* WHAT THIS TASK INVOLVES *
Print, please, exactly the lines from the one with "For your reference, a" through the final line of the data below, with both ends included and the pictures left out.
** THE INPUT follows **
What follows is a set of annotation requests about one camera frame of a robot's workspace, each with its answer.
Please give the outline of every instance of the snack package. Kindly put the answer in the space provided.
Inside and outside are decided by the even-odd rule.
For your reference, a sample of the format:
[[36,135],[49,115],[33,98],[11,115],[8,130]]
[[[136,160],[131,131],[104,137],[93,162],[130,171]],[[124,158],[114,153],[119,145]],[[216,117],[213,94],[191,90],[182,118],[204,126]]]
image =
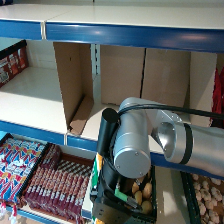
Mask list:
** End of THE INPUT **
* TASK ANSWER *
For your reference, a sample of the format:
[[36,135],[49,115],[33,98],[11,115],[8,130]]
[[[136,160],[131,131],[104,137],[93,162],[130,171]],[[124,158],[114,153],[119,145]],[[216,117],[213,94],[191,90],[182,118],[204,126]]]
image =
Mask list:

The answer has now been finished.